The
TNG Technical Manual has a section on how gravity generators work, but it's mostly technobabble.
What bugs me is the way it's assumed that the gravity can't pass through the hull -- in "Minefield," for instance, we see people weightless when they're standing on the top hull of the ship even though there are gravity plates just 3 meters below them, and there is no material that's opaque to gravity. (TV writers seem to assume gravity is caused by atmosphere.) And then there are the scenes in episodes like DS9: "Melora" showing that you can turn off the gravity in one room even if there's gravity on the levels beneath it. And logically you'd feel sideways pulls from the active gravity plates in the adjacent rooms, whose diagonal vectors would cancel out to a downward vector so it would just feel like lower gravity rather than zero. For that matter, any given gravity source would pull inward spherically -- anything below it or to the side would be as attracted as anything above it.

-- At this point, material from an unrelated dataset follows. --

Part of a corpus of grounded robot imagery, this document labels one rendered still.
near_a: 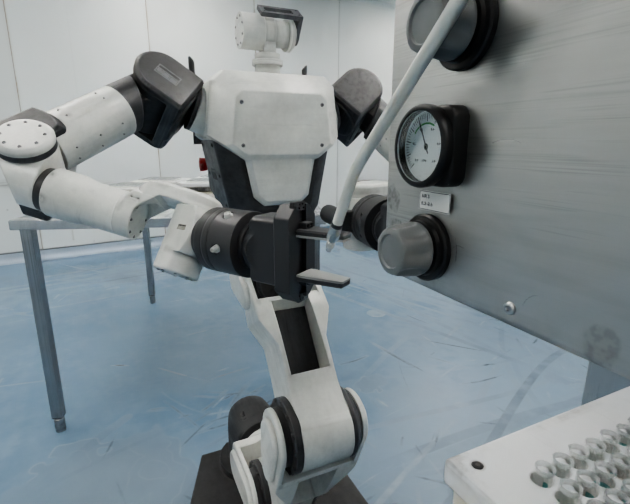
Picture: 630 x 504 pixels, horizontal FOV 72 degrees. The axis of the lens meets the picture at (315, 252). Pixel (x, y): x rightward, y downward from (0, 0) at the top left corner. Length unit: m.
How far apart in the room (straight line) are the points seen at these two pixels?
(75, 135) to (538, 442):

So if there were gravity plates in every deck, the plates above and below you would cancel out and you'd be weightless.
In my Trek novels, I've explained this by positing that gravity plates emit virtual gravitons that are short-lived and decay after traveling a few meters, since they don't want the internal gravity field to interfere with the warp field outside the ship. I think I also said that they're polarized so that you only feel a pull from a plate when you're above it, not below it or off to the side.

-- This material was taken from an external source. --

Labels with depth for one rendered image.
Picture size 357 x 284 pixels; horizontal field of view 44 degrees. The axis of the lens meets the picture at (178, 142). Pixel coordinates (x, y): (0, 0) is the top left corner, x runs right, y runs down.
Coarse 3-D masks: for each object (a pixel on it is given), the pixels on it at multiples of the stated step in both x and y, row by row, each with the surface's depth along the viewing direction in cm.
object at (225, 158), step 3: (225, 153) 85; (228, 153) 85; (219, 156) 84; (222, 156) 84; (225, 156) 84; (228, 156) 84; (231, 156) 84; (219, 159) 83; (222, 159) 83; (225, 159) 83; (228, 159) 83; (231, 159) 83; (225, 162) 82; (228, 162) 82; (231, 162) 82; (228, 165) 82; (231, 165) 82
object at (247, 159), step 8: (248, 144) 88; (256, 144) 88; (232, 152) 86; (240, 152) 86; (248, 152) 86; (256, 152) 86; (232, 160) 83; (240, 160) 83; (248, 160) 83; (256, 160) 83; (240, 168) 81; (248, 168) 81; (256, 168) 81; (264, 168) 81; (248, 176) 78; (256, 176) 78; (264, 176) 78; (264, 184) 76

A more sensible design would be to have a single gravity source that generates weight for the entire ship, presumably on the bottom deck -- although one design idea I've dabbled with is a cylindrical ship with an FTL core at the center, whose graviton leakage pulling inward is the source of shipboard gravity. Except it would get weaker for each deck further out by the inverse square law, so maybe you'd want a ring design where the habitat section is some distance out from the core, which would make sense if the core's pull were very strong.
Conversely, in my novelette "Hubpoint of No Return," I realized you could use the
Forward catapult effect, which uses the gravitational analog of magnetism to create an acceleration perpendicular to a ring of moving mass, to generate artificial gravity for a station built inside the ring. The FTL ships in my
Arachne trilogy, which use cylindrical warp cages around the ships, can generate a gravity vector within the cage by much the same principle. This means the direction of "down" is toward the rear of the ship, like the ships in
The Expanse or other realistic SF, as opposed to the Trek model where "down" is perpendicular to the direction of motion.
So when did Earth get artificial gravity?
"Space Seed" implies they had it by the time the
Botany Bay was launched, although I like to assume the cryogenic chamber was in a rotating drum within the cylindrical body of the ship. After all, the
Ares IV from VGR: "One Small Step" didn't have AG in 2032.
We don't need it on Earth, we already got plenty of gravity.
But if you reverse the effect -- or just put the gravity plate upside-down on the ceiling -- then you've got antigravity, which would be very useful. It stands to reason that the same scientific breakthroughs that would allow artificial gravity would allow antigravity, or vice-versa, so there's a big incentive to develop it even on the surface. True antigravity would make it immensely easier and safer to launch payloads into orbit and could be the key to colonizing space, assuming its energy demands weren't greater than the demands of rocket launches.